▸ **What this task involves**: Nothing but an exact copy of the listing should appear in the response.
■ ■ ■ ■
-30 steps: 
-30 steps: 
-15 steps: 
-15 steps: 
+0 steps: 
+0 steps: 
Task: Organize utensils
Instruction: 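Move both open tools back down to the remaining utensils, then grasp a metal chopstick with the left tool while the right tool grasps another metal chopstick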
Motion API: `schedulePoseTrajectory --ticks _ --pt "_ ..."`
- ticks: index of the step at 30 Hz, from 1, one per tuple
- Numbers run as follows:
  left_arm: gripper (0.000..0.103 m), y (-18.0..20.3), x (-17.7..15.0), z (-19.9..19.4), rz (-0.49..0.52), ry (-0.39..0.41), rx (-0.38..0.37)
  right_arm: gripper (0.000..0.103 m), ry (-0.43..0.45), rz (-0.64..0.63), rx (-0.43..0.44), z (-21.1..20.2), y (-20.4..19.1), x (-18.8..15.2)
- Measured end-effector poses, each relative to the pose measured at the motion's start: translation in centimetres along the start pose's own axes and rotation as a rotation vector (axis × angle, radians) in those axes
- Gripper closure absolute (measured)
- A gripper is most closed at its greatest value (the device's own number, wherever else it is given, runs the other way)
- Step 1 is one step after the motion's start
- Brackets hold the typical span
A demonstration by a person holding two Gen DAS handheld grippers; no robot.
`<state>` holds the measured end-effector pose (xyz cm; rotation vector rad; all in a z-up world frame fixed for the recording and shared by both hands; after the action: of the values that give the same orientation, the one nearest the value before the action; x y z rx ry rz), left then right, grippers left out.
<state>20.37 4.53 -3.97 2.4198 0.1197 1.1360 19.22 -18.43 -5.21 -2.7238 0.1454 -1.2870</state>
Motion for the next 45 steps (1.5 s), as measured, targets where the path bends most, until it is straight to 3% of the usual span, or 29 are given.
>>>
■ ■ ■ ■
▸ **Answer to this problem**:
-30 steps: 
-30 steps: 
-15 steps: 
-15 steps: 
+0 steps: 
+0 steps: 
Task: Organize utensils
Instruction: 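Move both open tools back down to the remaining utensils, then grasp a metal chopstick with the left tool while the right tool grasps another metal chopstick
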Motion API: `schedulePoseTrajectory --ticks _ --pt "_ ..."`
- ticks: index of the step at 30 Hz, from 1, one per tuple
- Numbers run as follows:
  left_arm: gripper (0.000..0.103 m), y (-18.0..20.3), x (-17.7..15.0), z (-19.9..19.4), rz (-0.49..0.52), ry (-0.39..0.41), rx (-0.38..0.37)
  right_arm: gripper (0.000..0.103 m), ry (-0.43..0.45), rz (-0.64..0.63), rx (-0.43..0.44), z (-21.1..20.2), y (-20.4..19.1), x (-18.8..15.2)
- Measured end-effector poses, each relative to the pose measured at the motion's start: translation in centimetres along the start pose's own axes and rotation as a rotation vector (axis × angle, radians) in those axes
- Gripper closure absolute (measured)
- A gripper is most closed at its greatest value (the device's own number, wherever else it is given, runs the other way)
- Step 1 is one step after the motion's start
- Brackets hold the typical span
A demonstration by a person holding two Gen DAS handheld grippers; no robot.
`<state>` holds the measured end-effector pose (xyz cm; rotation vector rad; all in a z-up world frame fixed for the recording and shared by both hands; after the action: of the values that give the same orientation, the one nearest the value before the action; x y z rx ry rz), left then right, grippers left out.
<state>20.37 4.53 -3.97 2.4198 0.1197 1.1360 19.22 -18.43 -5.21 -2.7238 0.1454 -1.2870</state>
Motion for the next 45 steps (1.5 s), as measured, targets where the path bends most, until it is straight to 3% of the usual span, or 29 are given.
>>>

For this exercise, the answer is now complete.